Exercise requirements: Count the lines below that include the word "conveyor", then give that number and no other words.

^^^^^^^^

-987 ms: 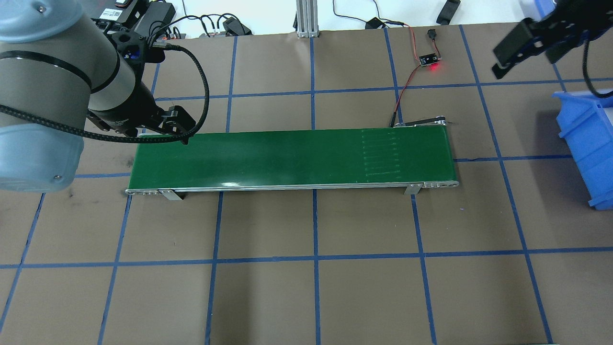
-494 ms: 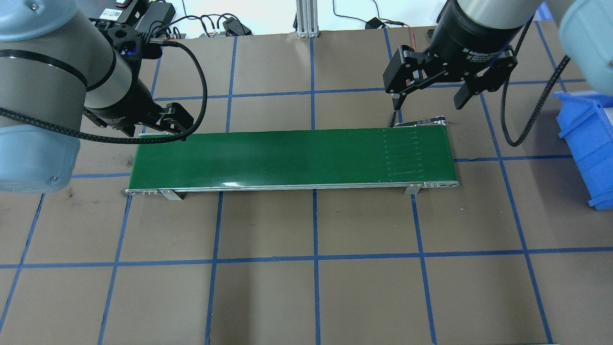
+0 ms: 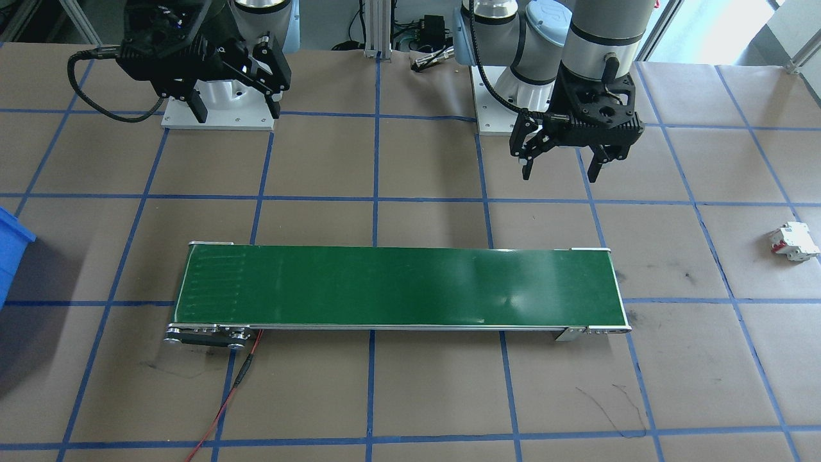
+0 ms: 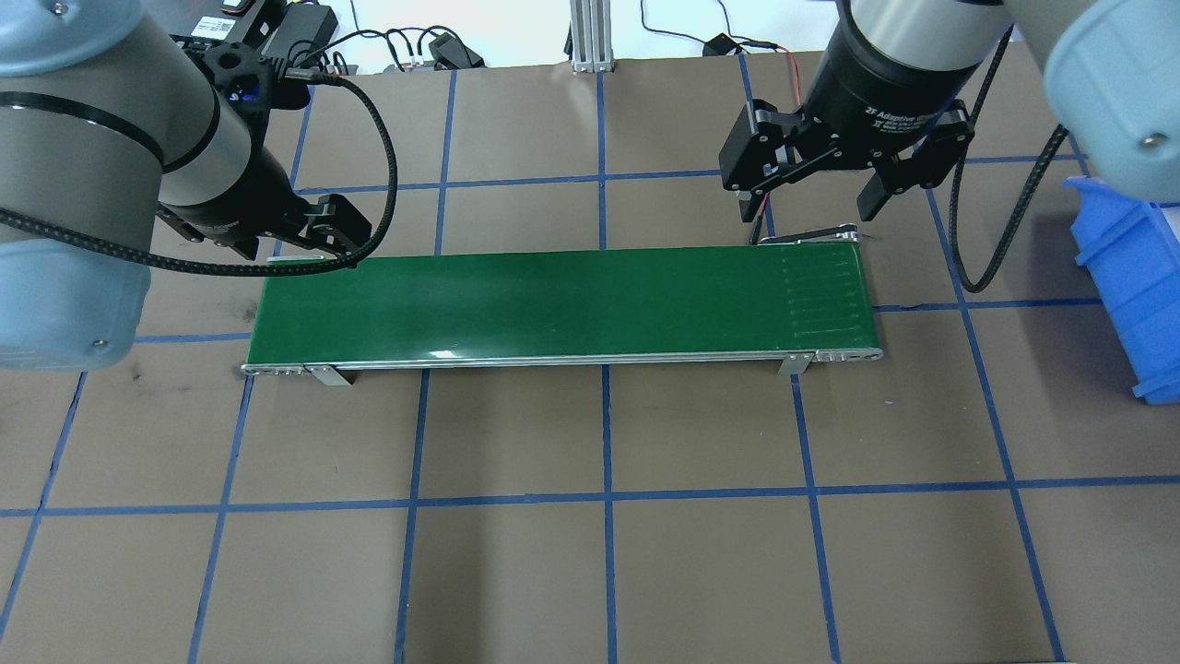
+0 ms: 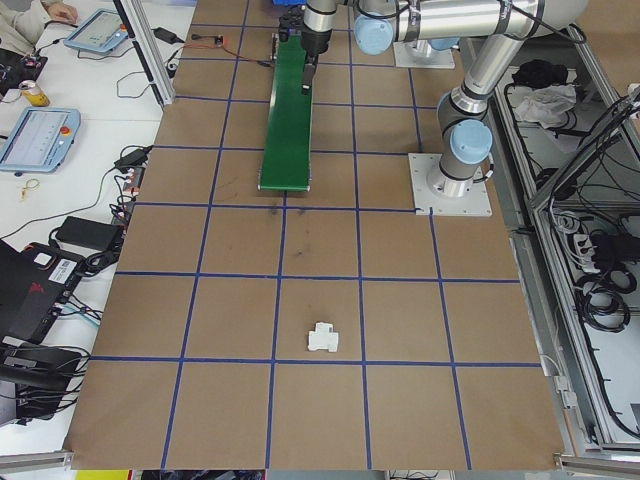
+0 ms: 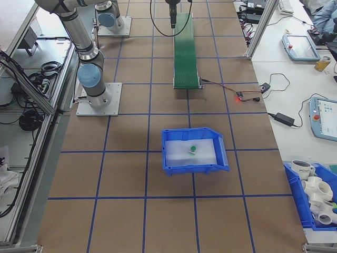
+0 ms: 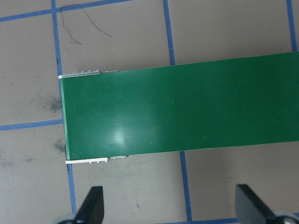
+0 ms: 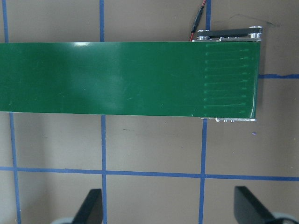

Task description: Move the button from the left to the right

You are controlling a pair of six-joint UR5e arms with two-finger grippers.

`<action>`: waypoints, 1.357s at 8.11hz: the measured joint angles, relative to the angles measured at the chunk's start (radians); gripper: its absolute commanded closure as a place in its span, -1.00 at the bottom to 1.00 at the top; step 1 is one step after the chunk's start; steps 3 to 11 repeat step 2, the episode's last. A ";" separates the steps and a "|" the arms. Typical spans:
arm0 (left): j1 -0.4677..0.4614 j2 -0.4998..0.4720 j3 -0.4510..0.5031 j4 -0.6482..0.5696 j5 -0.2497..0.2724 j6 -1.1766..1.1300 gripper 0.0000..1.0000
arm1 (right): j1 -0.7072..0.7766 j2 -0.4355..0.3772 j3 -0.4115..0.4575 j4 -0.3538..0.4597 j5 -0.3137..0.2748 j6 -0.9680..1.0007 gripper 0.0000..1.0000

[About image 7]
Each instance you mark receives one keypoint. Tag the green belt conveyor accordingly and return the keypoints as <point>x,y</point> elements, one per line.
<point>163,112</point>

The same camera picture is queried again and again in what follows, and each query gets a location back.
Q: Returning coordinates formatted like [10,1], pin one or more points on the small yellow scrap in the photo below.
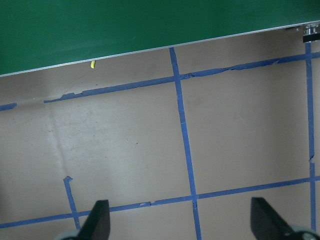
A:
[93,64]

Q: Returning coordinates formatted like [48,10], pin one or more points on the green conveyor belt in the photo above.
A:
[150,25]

^^^^^^^^

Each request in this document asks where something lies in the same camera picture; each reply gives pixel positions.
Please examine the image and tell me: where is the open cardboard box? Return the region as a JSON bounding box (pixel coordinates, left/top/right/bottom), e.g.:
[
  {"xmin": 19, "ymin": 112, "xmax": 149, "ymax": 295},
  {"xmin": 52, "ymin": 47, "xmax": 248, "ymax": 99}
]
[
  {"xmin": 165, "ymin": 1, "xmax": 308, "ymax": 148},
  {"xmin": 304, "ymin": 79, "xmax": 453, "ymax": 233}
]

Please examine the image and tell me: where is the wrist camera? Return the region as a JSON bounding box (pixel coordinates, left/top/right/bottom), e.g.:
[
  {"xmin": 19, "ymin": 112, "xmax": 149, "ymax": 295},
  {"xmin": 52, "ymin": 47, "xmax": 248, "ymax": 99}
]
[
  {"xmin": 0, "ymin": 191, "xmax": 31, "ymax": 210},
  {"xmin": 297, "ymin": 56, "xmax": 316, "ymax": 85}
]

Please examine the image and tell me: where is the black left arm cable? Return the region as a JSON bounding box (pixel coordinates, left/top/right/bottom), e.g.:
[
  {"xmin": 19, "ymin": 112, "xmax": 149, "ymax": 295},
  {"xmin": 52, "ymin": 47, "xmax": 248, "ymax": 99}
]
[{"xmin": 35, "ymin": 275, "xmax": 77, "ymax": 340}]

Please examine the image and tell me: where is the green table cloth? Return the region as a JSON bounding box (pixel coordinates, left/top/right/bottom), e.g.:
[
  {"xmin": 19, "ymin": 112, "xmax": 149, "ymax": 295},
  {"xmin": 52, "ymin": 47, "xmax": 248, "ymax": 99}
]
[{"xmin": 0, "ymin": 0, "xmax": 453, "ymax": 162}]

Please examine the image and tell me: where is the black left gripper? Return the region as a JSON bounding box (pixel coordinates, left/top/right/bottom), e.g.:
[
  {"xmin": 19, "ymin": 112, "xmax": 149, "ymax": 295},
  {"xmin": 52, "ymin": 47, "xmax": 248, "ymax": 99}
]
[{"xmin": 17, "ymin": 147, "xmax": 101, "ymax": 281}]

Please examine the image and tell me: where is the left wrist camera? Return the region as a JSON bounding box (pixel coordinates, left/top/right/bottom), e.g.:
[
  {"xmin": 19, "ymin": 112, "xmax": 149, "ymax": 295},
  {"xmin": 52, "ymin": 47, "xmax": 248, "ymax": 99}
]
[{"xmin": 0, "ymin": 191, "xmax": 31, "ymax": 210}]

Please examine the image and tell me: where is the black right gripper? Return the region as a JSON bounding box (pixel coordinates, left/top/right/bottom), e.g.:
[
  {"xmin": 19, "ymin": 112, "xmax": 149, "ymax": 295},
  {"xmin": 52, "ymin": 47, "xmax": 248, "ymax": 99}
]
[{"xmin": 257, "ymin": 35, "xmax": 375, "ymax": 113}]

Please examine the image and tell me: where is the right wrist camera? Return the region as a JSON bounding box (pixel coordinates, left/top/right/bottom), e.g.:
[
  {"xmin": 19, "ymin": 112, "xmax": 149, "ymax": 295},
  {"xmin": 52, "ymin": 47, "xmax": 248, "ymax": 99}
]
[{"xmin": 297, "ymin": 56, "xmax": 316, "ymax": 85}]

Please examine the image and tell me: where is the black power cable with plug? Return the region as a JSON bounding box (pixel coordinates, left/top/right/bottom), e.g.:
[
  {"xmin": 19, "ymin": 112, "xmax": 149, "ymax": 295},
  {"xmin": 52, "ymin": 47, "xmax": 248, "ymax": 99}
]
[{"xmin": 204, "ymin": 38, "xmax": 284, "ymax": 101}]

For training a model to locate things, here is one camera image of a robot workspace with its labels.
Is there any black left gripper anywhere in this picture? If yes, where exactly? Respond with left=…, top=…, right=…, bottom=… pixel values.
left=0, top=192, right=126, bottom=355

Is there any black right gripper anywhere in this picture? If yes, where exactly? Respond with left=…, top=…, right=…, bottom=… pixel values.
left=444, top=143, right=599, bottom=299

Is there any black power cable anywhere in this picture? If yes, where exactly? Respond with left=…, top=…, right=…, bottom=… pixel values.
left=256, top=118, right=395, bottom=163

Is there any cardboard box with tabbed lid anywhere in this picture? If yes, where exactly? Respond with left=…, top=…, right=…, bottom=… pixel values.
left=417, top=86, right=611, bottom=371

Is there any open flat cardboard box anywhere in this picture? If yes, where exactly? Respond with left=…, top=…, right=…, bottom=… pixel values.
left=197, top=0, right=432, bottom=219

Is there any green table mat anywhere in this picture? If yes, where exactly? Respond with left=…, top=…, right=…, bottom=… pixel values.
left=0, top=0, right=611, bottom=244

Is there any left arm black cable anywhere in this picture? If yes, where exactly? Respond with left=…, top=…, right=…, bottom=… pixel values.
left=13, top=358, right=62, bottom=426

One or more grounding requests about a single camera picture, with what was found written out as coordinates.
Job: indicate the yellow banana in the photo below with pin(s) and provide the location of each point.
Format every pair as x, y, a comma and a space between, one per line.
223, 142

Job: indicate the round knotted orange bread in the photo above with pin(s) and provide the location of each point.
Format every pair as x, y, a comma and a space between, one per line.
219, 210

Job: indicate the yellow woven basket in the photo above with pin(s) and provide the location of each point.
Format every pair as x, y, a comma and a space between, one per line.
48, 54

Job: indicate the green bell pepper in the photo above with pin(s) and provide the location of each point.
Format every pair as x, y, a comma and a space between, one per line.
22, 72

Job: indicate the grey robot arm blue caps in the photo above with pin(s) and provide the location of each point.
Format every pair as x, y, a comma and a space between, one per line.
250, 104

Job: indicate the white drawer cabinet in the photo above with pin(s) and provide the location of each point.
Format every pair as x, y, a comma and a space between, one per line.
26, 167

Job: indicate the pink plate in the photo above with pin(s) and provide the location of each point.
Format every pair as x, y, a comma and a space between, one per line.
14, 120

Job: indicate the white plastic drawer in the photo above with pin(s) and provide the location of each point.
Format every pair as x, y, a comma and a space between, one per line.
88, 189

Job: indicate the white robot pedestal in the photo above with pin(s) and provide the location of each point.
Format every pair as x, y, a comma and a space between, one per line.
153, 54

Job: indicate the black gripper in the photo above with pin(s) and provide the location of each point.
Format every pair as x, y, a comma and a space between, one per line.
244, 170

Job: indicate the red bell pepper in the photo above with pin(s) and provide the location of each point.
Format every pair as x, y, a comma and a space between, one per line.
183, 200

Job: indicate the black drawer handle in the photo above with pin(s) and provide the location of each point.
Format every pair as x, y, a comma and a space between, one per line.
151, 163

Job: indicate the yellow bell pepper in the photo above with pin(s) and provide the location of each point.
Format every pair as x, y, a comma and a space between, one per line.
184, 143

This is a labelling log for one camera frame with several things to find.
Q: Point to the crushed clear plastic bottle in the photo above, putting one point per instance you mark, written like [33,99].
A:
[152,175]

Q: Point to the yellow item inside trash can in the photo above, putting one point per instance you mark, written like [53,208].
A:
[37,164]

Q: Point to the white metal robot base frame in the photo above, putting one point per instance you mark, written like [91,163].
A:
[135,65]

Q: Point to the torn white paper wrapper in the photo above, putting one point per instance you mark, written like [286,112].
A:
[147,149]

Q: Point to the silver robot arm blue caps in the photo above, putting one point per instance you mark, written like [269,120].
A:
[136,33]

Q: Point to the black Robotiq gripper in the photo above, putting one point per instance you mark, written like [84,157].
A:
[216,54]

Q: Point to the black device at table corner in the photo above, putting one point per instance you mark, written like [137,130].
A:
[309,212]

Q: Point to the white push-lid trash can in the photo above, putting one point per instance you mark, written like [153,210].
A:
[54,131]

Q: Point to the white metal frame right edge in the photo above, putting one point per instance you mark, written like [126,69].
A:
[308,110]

^^^^^^^^

Problem solution: 2